Start of Data extracts

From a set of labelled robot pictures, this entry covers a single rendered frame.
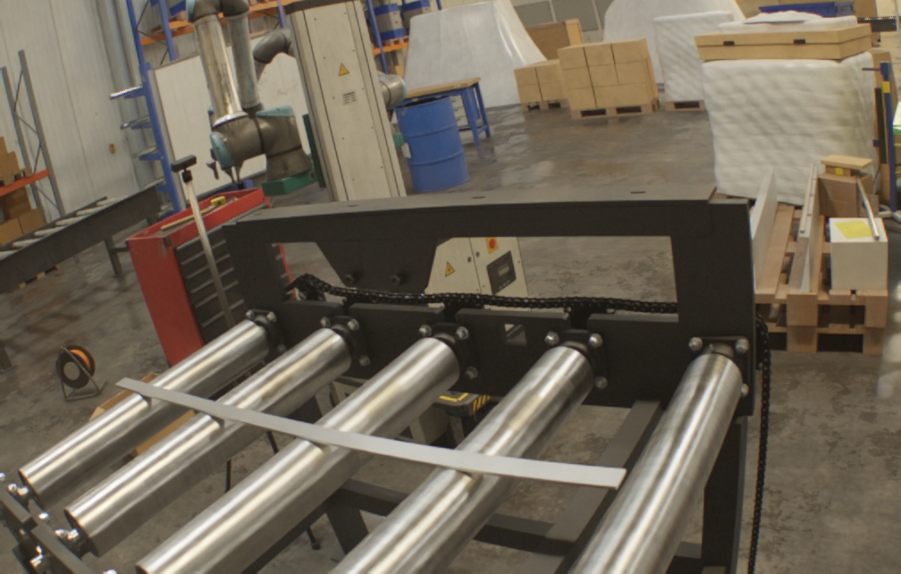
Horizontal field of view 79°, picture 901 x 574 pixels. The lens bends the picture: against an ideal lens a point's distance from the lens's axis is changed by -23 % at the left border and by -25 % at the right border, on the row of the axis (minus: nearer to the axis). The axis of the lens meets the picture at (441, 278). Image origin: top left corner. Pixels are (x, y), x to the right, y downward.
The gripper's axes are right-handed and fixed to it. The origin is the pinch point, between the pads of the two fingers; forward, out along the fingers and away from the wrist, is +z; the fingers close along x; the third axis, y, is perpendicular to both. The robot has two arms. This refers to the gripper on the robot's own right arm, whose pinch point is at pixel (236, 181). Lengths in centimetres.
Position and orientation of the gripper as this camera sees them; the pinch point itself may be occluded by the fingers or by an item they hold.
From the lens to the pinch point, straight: 378.3
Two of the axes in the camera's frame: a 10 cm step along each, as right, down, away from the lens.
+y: 5.3, 1.8, -8.3
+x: 8.2, -3.6, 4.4
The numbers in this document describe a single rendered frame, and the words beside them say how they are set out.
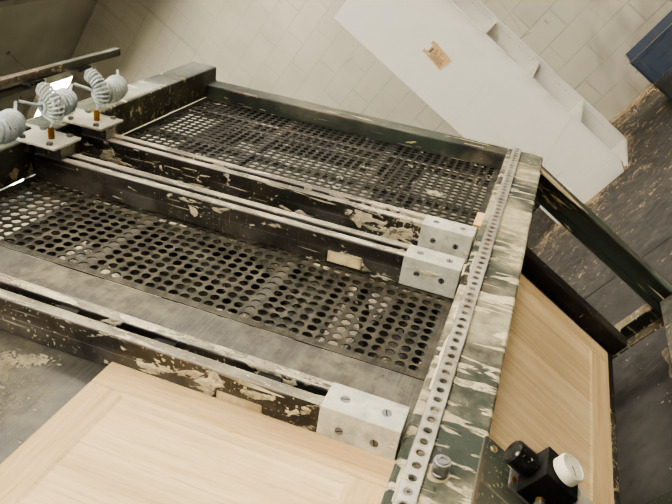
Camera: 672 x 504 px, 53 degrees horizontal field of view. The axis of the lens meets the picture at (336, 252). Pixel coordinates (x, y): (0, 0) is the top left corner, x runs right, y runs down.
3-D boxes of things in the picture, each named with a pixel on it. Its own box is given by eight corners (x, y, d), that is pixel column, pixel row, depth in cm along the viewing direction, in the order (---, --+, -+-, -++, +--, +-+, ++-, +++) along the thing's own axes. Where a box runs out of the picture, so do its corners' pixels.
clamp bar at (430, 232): (465, 266, 159) (489, 173, 148) (42, 150, 185) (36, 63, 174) (471, 249, 168) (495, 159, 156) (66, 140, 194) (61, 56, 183)
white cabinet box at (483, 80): (628, 168, 423) (387, -57, 413) (558, 225, 455) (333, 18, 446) (627, 138, 473) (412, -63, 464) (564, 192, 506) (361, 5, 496)
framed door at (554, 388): (609, 594, 139) (618, 590, 138) (413, 419, 137) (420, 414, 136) (602, 356, 216) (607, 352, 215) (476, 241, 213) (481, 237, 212)
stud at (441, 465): (445, 483, 93) (450, 468, 91) (428, 477, 93) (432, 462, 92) (449, 471, 95) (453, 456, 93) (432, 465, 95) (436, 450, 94)
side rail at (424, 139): (497, 185, 226) (505, 154, 221) (204, 113, 251) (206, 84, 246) (500, 177, 233) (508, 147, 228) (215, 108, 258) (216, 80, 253)
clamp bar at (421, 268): (452, 303, 144) (478, 201, 132) (-7, 170, 170) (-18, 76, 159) (459, 282, 152) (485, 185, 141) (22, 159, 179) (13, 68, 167)
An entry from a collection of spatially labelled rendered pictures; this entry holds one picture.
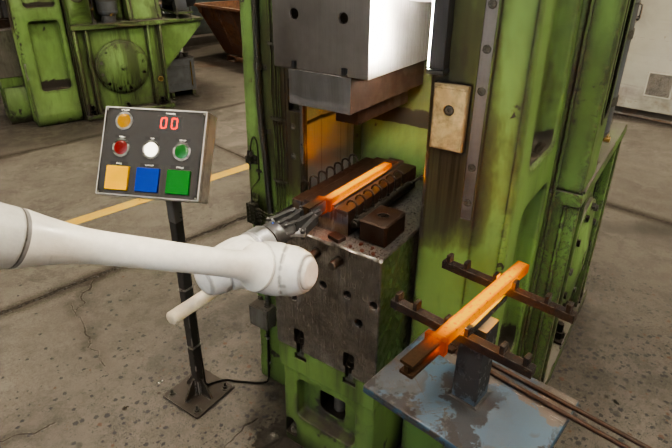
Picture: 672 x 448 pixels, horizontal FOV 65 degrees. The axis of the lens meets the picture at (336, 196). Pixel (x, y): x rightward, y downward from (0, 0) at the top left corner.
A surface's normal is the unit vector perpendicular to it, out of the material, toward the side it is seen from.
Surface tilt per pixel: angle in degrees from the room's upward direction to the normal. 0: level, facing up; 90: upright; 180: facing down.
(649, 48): 90
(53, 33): 90
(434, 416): 0
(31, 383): 0
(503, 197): 90
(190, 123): 60
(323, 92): 90
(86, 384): 0
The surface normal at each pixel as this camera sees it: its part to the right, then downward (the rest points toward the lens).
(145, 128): -0.14, -0.09
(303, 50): -0.57, 0.35
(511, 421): 0.00, -0.90
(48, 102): 0.62, 0.34
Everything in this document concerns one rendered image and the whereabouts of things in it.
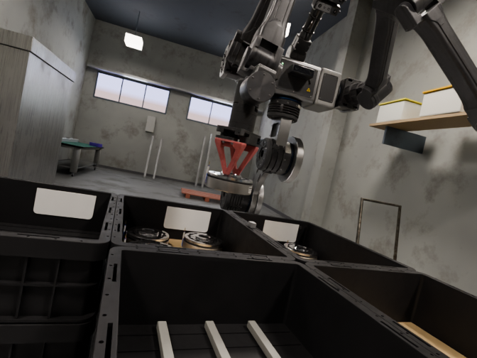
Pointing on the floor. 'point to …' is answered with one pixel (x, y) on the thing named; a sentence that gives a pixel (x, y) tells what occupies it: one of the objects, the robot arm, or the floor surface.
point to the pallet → (199, 194)
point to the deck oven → (31, 107)
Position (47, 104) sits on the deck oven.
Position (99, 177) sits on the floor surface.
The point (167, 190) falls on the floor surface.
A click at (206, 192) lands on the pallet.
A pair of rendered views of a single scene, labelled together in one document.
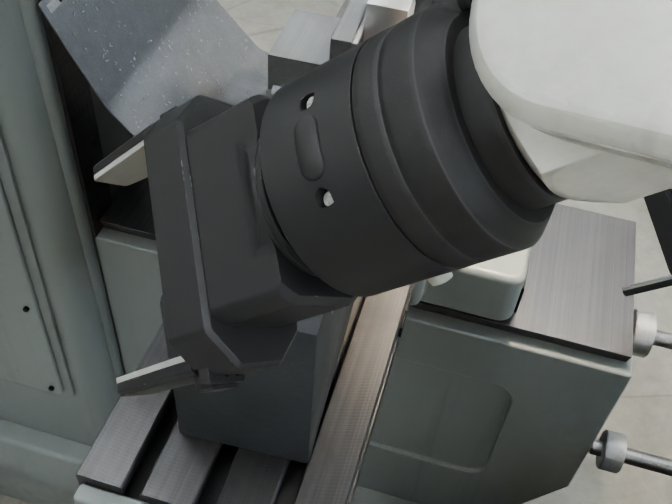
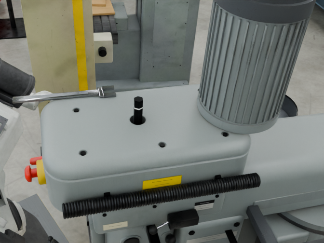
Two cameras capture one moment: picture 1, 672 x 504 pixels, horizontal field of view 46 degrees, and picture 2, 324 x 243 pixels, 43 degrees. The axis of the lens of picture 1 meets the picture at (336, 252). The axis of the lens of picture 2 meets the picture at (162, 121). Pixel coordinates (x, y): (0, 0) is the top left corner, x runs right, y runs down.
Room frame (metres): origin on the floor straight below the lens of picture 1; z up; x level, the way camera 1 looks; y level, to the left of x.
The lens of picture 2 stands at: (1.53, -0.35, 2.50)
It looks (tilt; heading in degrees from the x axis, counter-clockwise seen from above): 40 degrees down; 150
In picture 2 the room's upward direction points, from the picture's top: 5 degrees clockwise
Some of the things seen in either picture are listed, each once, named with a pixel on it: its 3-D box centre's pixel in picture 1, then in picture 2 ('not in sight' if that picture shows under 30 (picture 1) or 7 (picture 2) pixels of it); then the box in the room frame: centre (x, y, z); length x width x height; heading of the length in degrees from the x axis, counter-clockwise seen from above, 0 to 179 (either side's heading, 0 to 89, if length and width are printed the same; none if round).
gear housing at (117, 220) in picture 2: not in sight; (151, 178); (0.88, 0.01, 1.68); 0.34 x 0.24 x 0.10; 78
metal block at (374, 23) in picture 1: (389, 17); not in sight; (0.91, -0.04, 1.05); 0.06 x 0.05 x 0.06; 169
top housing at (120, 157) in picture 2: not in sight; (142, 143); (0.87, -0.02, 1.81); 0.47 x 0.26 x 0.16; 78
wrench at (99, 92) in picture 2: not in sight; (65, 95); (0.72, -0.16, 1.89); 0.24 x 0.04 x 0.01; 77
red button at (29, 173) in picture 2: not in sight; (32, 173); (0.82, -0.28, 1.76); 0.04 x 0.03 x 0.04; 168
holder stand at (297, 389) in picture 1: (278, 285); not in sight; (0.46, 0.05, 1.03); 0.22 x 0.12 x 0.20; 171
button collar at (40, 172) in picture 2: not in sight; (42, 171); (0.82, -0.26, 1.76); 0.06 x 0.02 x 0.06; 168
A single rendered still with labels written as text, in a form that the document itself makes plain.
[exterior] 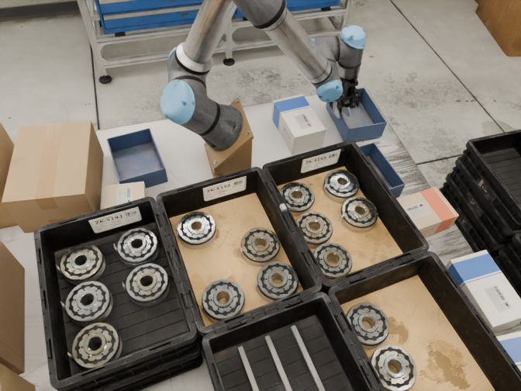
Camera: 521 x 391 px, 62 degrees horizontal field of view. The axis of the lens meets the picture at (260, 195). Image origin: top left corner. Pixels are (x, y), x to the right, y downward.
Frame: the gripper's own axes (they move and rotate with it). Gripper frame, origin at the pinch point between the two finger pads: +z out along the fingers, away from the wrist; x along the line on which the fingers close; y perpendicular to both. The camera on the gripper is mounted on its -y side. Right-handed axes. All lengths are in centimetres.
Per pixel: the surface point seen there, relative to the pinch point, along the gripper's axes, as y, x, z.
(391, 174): 29.7, 8.1, 3.2
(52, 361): 73, -92, -23
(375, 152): 19.4, 6.8, 2.5
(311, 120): 3.6, -11.8, -3.1
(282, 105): -6.3, -19.5, -3.7
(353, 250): 58, -19, -8
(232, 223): 42, -49, -10
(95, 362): 72, -85, -15
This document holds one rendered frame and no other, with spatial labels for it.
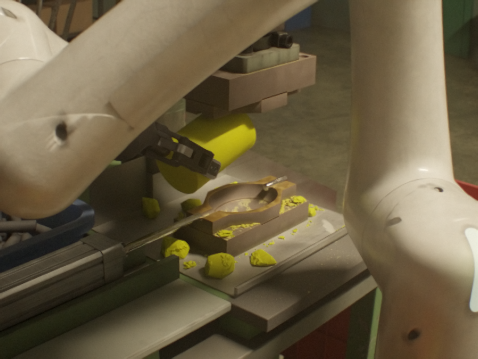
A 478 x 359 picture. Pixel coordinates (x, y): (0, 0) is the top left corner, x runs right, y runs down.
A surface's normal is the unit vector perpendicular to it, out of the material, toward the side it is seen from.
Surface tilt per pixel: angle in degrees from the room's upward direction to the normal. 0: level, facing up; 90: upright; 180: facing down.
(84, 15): 90
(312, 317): 90
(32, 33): 42
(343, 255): 0
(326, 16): 90
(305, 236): 0
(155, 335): 0
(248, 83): 90
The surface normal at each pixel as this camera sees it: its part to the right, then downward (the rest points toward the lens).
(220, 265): -0.10, -0.72
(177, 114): 0.76, 0.25
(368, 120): -0.74, 0.23
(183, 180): -0.63, 0.51
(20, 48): 0.39, -0.68
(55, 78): -0.29, -0.36
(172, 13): -0.14, 0.06
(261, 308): 0.03, -0.93
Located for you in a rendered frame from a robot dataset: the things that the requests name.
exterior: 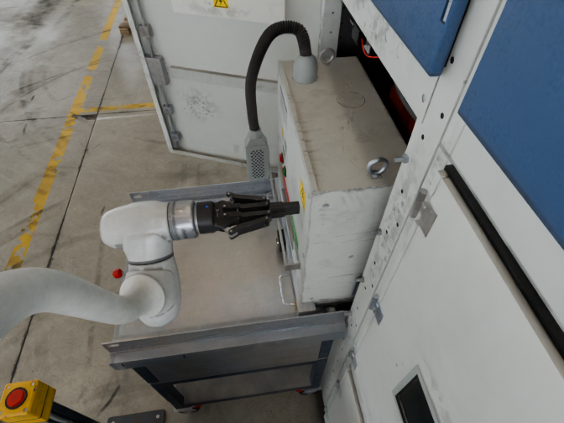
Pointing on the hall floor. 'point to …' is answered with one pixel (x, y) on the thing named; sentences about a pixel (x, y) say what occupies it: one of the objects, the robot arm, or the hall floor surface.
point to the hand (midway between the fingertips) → (284, 208)
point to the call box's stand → (60, 413)
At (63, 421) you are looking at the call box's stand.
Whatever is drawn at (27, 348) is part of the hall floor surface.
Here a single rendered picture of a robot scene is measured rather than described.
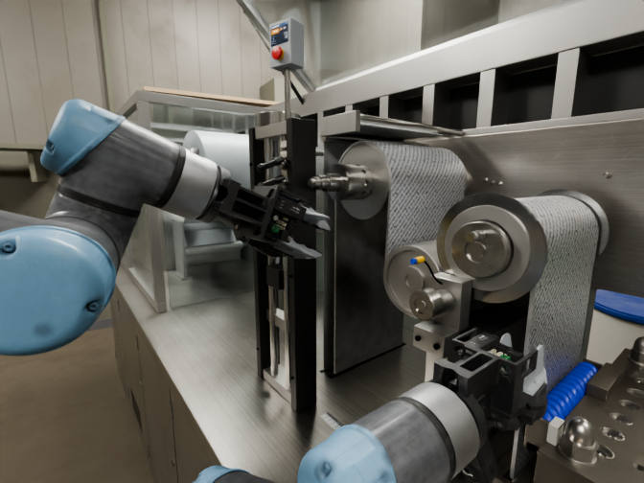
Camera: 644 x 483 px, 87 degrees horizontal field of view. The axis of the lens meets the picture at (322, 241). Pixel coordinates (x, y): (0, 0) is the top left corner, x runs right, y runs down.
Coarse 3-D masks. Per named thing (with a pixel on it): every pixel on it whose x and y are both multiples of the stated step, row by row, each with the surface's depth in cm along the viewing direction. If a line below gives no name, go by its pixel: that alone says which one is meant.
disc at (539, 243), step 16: (464, 208) 47; (512, 208) 42; (528, 208) 41; (448, 224) 49; (528, 224) 41; (544, 240) 40; (544, 256) 40; (448, 272) 50; (528, 272) 42; (512, 288) 43; (528, 288) 42
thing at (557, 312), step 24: (552, 288) 46; (576, 288) 52; (528, 312) 43; (552, 312) 47; (576, 312) 54; (528, 336) 43; (552, 336) 49; (576, 336) 56; (528, 360) 44; (552, 360) 50; (576, 360) 58; (552, 384) 52
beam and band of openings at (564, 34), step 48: (624, 0) 56; (480, 48) 75; (528, 48) 68; (576, 48) 62; (624, 48) 62; (336, 96) 114; (384, 96) 98; (432, 96) 86; (480, 96) 77; (528, 96) 76; (576, 96) 64; (624, 96) 63
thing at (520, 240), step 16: (480, 208) 45; (496, 208) 43; (512, 224) 42; (448, 240) 49; (512, 240) 42; (528, 240) 41; (448, 256) 49; (528, 256) 41; (512, 272) 43; (480, 288) 46; (496, 288) 44
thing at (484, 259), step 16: (464, 224) 46; (480, 224) 44; (496, 224) 43; (464, 240) 46; (496, 240) 42; (464, 256) 46; (480, 256) 44; (496, 256) 42; (512, 256) 43; (464, 272) 46; (480, 272) 44; (496, 272) 43

End of Data extracts

## [What the task asks]
Starting with the line above that holds "clamp bar at (421, 268): (452, 303, 144)" and stopping with the line that holds "An entry from", reproduce each line exactly, omitting all other lines.

## [Worked solution]
clamp bar at (421, 268): (452, 303, 144) (478, 201, 132) (-7, 170, 170) (-18, 76, 159) (459, 282, 152) (485, 185, 141) (22, 159, 179) (13, 68, 167)
An entry from a collection of spatially labelled rendered pictures; this entry holds one picture.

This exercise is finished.